This post is from PopTech Editions III—“Made to Measure: The New Science of Impact,” which explores the evolving techniques to accurately gauge the real impact of initiatives and programs designed to do social good. Visit PopTech for more interviews, essays, and videos with leading thinkers on this subject.

Randomized evaluations have made waves in the social sector for good reason. They contribute much needed evidence to inform public policy and to drive objective NGO approaches. But one must be attuned to the details of an evaluation to understand what it is really telling us. We often forget this. Sometimes we discard evidence that tells us something valuable. More often we overgeneralize results, drawing broad conclusions where it is inappropriate or impossible to do so.

Most of the discussion around interpreting results centers on what statisticians call “external validity,” a term that refers to the general relevance of findings. Typically, critiques about the external validity of randomized evaluations focus on geographical context: “How do we know that an intervention in Kenya will yield the same results in India?”

But external validity considerations should extend beyond geography. To interpret results, it is crucial to understand for whom the treatment effect is measured and exactly what are the details of the intervention.

Community-based savings bank in Cambodia (Image: Wikipedia)

Consider microcredit as our main example. An evaluation of a microcredit program might investigate, “Does access to microcredit alleviate poverty?” But designing a rigorous study to answer this question requires researchers to probe into deeper sub-questions: “For whom does microcredit alleviate poverty?” and, “What kind of microcredit product?”

Let’s start with the first question. Who is the target population for a microcredit intervention? Your answer will depend largely on where you sit: Academics and microfinance institutions will be interested in different groups of people. Development economists want to understand the impact of microcredit to push forward their theoretical understanding of poverty. Thus, the appropriate population for an academic economist comprises all individuals below the poverty line.

But let’s say you’re a microcredit lender who wants to understand the impact of your product, which has extensive reach in a single country. If your organization has a competent management team, you didn’t grow your operations randomly. You filtered the universe of options based on some set of criteria, such as the population of target clients or the competitive landscape. If this microfinance institution were to evaluate its impact, it would select among locations where it might desirably operate.

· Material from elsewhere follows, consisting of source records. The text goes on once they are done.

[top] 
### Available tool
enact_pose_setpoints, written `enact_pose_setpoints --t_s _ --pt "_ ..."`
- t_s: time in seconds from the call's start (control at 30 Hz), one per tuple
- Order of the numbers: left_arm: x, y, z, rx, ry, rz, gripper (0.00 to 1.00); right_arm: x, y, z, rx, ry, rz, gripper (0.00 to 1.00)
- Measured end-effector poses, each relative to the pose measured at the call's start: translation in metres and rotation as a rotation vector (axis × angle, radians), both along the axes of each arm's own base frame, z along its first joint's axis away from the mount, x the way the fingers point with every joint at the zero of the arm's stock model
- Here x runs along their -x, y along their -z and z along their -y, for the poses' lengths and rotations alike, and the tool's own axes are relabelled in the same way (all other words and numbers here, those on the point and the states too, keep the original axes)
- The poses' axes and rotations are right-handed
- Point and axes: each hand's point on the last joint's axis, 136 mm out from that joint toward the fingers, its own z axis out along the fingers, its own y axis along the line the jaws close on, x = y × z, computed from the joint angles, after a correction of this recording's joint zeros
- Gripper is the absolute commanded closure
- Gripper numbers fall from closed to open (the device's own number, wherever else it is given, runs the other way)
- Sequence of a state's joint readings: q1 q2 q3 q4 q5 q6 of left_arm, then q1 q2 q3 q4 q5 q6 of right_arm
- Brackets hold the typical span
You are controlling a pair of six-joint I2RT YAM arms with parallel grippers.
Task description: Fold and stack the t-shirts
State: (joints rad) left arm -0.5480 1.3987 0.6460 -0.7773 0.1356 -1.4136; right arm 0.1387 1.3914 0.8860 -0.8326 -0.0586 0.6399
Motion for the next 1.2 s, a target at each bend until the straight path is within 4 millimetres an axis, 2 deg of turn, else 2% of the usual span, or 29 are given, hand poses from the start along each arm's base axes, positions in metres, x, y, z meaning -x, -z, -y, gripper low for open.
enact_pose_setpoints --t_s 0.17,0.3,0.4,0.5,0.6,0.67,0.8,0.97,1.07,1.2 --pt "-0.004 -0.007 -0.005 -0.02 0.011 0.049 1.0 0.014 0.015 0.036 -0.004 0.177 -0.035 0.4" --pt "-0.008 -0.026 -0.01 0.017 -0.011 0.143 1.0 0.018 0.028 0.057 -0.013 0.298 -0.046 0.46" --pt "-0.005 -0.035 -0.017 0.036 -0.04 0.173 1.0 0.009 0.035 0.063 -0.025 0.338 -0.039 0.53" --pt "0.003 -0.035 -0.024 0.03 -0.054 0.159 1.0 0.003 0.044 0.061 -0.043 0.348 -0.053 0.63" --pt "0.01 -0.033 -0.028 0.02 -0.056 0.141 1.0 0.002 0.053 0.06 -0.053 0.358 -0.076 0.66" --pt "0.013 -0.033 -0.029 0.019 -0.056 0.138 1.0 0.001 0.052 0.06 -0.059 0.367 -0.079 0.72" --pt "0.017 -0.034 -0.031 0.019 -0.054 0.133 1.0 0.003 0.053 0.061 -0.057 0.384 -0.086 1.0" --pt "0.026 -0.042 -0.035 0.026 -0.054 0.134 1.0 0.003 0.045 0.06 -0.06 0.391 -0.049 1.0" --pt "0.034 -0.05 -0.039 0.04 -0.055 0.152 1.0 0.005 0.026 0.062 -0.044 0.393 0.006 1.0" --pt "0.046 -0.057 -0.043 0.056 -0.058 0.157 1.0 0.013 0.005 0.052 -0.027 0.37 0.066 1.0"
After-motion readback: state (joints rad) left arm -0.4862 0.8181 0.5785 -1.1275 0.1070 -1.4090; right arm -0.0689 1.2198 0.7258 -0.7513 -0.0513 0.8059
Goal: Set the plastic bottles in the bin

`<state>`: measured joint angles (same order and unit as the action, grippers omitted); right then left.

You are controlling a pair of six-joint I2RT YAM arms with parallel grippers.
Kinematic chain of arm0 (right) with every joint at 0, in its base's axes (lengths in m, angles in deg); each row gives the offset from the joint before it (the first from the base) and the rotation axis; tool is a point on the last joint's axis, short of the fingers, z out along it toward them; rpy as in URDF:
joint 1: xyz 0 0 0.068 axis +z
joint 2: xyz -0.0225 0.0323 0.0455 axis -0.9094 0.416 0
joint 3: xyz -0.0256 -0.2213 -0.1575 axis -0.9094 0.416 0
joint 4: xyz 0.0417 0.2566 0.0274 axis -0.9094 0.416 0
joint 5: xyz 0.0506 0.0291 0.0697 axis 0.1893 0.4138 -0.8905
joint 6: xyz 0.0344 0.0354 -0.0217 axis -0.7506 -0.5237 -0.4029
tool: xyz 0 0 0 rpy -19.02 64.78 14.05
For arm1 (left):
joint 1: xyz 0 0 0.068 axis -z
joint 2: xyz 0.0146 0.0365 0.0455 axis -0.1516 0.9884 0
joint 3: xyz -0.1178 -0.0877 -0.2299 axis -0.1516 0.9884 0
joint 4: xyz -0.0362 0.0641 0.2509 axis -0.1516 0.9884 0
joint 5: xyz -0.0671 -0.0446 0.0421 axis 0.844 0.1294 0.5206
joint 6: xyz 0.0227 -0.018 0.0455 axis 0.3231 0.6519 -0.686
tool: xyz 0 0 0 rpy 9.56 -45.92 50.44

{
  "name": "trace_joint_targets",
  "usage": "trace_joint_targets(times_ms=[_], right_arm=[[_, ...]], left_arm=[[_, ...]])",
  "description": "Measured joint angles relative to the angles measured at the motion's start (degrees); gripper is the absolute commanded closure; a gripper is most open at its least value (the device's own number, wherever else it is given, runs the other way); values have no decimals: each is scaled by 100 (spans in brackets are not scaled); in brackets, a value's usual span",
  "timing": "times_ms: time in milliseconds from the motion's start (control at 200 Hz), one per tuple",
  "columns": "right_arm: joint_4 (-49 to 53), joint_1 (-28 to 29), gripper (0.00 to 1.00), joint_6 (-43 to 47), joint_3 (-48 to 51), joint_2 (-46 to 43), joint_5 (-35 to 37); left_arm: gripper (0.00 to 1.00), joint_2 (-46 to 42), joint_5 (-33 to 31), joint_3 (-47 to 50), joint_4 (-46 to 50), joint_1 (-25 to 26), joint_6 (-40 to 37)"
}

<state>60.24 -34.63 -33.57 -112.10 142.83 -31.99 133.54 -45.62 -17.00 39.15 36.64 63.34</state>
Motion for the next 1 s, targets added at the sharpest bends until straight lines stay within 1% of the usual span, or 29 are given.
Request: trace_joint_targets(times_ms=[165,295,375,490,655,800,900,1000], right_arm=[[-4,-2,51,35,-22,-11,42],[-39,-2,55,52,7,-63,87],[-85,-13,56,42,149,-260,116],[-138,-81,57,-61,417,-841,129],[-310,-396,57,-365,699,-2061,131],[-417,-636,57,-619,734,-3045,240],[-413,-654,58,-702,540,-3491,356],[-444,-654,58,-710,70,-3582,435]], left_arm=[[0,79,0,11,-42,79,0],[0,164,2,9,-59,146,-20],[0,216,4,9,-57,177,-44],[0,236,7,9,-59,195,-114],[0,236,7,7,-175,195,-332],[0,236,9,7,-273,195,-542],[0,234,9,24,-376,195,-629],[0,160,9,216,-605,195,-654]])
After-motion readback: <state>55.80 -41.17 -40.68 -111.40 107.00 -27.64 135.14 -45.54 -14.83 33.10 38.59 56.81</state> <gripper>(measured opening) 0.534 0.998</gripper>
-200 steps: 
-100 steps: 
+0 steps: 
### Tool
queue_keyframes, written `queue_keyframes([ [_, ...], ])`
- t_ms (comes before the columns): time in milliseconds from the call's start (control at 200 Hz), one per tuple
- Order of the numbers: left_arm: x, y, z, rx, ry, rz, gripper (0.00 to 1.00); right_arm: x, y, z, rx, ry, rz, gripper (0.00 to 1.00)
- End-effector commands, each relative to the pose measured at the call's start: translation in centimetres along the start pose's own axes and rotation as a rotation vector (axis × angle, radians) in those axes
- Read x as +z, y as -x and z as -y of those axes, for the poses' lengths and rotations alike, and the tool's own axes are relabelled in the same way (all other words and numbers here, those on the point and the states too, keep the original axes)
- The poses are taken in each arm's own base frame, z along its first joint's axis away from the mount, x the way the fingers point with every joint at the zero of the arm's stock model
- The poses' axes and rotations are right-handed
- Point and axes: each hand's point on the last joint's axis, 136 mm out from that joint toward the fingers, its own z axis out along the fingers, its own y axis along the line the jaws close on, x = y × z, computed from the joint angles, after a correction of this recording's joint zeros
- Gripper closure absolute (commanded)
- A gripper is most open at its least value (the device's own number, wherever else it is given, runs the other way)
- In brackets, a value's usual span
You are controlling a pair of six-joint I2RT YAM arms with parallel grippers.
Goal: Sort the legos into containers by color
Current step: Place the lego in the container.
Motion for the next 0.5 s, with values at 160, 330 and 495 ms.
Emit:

An academic might object to the institution’s evaluation due to selection bias. But the lender isn’t trying to answer the broader questions that interest academics. It is perfectly valid for a lender’s trial to demonstrate that its products only help people with the specific characteristics that make for a desirable client.

The relatively narrow evaluations by lenders can still provide valuable information. It should come as no surprise that some interventions work better on some poor people than others. NGOs should want to know this and grow their programs accordingly. It is important then to understand which target population provided the sample for a study. You can then determine how much that population looks like the one that interests you.

Equally important is the question of exactly what is measured. Think for a moment about the variability of microcredit product features. Does a microcredit product involve group lending? Is use of the loan restricted? What is the payback period? What is the interest rate? All of these questions affect the impact of the program. But a randomized evaluation of microcredit by definition investigates the effectiveness of one specific set of product features.

Take for example the Abdul Latif Jameel Poverty Action Lab’s (JPAL’s) landmark study of microcredit in Hyderabad. JPAL worked with Spandana, one of the largest MFIs in India. Spandana’s microcredit product was a traditional one: group loans for 6 to 10 women aged 18 to 59 who self-selected their groups. Loans could be used for anything, but had to be paid back over a 50-week period and carried a 12 percent interest rate.

JPAL’s study showed that the program was mostly disappointing, at least relative to the dominant microcredit narrative. But that data is far from the indictment of microcredit that many observers jumped to. What would the results look like if the loans included individual liability? What if men could access the microcredit program? What if there was a longer payback period? We want to understand the impact of microcredit, but a trial can only measure impact from a specific product.

One needs to understand the who and what of rigorous evaluations for a host of interventions beyond microcredit. Randomized controlled trials are a critical tool for understanding impact and making strategic decisions. But to accurately interpret results, it is essential that we understand both the nuances of a study and the parameters of the underlying intervention programs.